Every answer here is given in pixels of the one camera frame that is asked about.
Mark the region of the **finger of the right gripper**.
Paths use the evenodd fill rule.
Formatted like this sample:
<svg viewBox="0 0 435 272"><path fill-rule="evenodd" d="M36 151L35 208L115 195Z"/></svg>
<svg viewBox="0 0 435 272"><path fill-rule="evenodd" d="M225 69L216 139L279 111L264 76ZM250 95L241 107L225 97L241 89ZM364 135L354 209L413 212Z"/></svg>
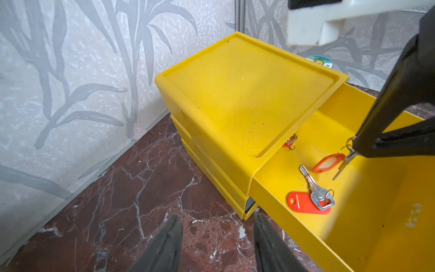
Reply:
<svg viewBox="0 0 435 272"><path fill-rule="evenodd" d="M369 146L367 158L434 156L435 119L382 133Z"/></svg>
<svg viewBox="0 0 435 272"><path fill-rule="evenodd" d="M404 48L362 123L353 149L367 157L369 146L409 106L435 103L435 36L418 34Z"/></svg>

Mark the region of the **key with red tag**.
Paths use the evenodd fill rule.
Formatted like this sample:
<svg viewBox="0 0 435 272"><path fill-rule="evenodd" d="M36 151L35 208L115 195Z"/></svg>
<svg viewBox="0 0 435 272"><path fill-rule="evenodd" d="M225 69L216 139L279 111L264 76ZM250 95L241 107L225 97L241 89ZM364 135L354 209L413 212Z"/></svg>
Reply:
<svg viewBox="0 0 435 272"><path fill-rule="evenodd" d="M329 214L335 206L333 194L320 187L304 165L301 165L299 170L307 180L310 192L290 192L287 195L288 207L296 213Z"/></svg>

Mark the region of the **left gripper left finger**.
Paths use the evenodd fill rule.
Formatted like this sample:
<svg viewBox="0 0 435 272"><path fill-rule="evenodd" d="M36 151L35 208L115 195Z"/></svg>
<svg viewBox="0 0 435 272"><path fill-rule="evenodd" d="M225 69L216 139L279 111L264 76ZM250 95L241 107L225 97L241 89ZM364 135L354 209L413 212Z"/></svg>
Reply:
<svg viewBox="0 0 435 272"><path fill-rule="evenodd" d="M177 272L182 236L181 221L178 216L172 215L129 267L128 272Z"/></svg>

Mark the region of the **yellow drawer cabinet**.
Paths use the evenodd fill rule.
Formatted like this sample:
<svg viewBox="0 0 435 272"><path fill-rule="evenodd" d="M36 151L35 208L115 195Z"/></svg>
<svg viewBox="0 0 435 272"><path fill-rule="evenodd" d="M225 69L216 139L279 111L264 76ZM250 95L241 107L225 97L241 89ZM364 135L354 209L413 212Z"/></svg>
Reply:
<svg viewBox="0 0 435 272"><path fill-rule="evenodd" d="M236 32L159 73L182 142L241 219L255 173L348 75Z"/></svg>

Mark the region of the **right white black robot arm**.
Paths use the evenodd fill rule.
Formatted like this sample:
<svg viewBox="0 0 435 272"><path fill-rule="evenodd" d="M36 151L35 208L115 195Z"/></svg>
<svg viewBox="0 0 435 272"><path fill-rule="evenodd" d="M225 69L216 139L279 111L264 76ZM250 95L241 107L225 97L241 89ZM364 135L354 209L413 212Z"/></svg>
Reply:
<svg viewBox="0 0 435 272"><path fill-rule="evenodd" d="M434 1L290 1L287 44L324 45L338 39L348 18L433 5ZM387 132L409 106L435 103L435 10L421 19L419 33L405 46L353 149L366 158L433 156L435 119Z"/></svg>

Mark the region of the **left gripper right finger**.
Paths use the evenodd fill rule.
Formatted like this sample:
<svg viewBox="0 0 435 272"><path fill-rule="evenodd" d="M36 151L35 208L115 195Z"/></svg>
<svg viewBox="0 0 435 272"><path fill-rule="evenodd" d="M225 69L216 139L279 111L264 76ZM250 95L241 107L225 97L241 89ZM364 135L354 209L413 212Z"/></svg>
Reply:
<svg viewBox="0 0 435 272"><path fill-rule="evenodd" d="M258 272L307 272L262 213L254 213L254 249Z"/></svg>

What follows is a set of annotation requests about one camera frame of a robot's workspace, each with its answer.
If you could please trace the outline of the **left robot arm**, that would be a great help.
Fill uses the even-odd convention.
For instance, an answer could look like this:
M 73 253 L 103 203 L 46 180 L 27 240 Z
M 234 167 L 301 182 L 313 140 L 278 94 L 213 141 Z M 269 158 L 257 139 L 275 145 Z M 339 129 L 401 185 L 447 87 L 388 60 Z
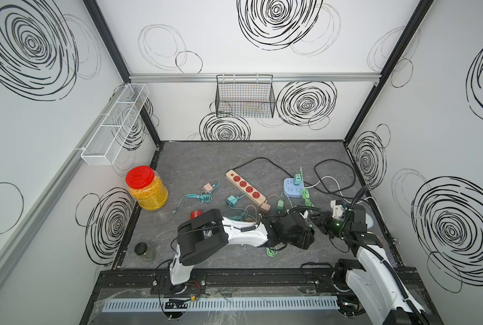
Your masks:
M 241 222 L 222 216 L 218 209 L 182 223 L 170 246 L 175 257 L 169 264 L 173 286 L 185 284 L 191 271 L 228 245 L 274 248 L 295 246 L 307 250 L 315 241 L 315 231 L 297 207 L 270 217 L 258 216 L 255 222 Z

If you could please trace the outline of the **beige power strip red sockets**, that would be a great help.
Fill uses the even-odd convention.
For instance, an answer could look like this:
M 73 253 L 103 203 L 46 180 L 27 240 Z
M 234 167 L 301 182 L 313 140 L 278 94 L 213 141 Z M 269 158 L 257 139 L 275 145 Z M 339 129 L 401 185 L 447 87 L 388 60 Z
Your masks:
M 229 170 L 225 174 L 226 179 L 230 181 L 238 190 L 245 194 L 256 206 L 261 207 L 267 198 L 263 193 L 257 190 L 252 184 L 248 183 L 234 170 Z

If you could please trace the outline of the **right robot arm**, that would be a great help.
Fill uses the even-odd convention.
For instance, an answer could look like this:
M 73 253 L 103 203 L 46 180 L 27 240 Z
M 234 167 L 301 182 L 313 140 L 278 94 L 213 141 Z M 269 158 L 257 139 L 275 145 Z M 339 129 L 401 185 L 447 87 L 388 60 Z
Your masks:
M 360 205 L 333 200 L 328 211 L 309 219 L 330 238 L 345 242 L 354 259 L 339 259 L 333 283 L 350 290 L 373 324 L 440 324 L 408 291 L 391 265 L 379 237 L 371 232 L 372 217 Z

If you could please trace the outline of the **teal charger adapter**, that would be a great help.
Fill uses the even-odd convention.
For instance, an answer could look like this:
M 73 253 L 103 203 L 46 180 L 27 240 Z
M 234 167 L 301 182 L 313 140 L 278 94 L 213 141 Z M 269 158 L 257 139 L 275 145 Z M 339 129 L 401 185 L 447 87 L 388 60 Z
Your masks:
M 238 201 L 239 201 L 240 199 L 244 198 L 244 196 L 245 196 L 245 194 L 241 194 L 241 195 L 239 195 L 239 196 L 233 196 L 233 195 L 231 195 L 231 196 L 229 196 L 229 197 L 227 198 L 227 200 L 226 200 L 226 205 L 227 205 L 228 207 L 233 208 L 233 207 L 235 207 L 235 206 L 236 206 L 236 204 L 238 203 Z

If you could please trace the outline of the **small pink charger adapter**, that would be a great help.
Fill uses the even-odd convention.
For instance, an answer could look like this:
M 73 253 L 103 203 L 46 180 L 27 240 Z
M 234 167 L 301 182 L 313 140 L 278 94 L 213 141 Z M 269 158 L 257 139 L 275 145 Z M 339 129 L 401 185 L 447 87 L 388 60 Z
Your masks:
M 203 191 L 205 192 L 212 192 L 214 190 L 214 186 L 207 183 L 203 186 Z

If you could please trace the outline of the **green charger adapter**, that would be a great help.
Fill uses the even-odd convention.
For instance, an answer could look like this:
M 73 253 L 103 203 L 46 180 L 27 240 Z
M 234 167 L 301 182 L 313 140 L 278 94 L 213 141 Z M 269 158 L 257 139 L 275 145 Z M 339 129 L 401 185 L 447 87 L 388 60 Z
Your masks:
M 286 210 L 285 204 L 283 200 L 278 200 L 278 203 L 276 205 L 276 209 L 278 213 L 283 213 Z
M 297 173 L 294 176 L 294 185 L 295 186 L 301 186 L 301 185 L 303 185 L 302 176 L 301 176 L 300 173 Z

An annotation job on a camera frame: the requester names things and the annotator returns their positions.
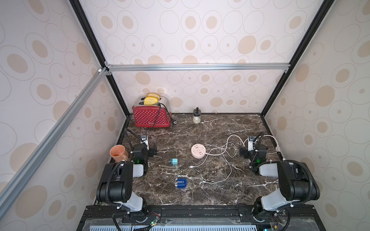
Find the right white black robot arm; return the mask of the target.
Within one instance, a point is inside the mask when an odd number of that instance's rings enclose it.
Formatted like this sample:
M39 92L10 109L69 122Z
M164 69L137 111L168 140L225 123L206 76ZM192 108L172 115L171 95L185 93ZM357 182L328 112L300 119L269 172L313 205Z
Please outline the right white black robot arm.
M276 212L318 200L320 189L304 162L281 160L267 162L267 147L249 151L241 148L240 154L250 160L250 170L257 176L277 178L279 187L268 195L258 197L251 210L254 219L263 222Z

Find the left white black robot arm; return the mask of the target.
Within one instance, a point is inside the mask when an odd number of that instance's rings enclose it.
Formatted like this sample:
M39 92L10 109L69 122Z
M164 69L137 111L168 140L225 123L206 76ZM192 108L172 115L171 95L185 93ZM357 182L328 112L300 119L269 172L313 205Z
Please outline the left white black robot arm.
M96 200L116 209L130 213L148 214L145 199L133 192L133 179L144 176L148 171L148 158L157 155L157 145L146 143L134 146L134 159L129 160L129 153L123 145L115 145L110 155L116 161L105 165L96 190Z

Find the teal USB wall charger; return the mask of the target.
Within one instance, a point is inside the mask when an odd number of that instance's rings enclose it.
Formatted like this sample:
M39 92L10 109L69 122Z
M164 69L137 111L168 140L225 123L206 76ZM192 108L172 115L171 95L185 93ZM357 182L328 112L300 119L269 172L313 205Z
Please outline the teal USB wall charger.
M174 166L178 165L178 159L177 158L171 158L170 164L174 165Z

____________________

◆ Your objective:
Lines from the entries that contain the string "Mark" must be found and copied.

◆ Exercise response:
Mark the region of the **finger of the right gripper**.
Mark the region of the **key with red tag**.
Mark the region of the **left gripper left finger**.
Mark the region of the **yellow drawer cabinet**.
Mark the region of the **right white black robot arm**.
Mark the region of the **left gripper right finger**.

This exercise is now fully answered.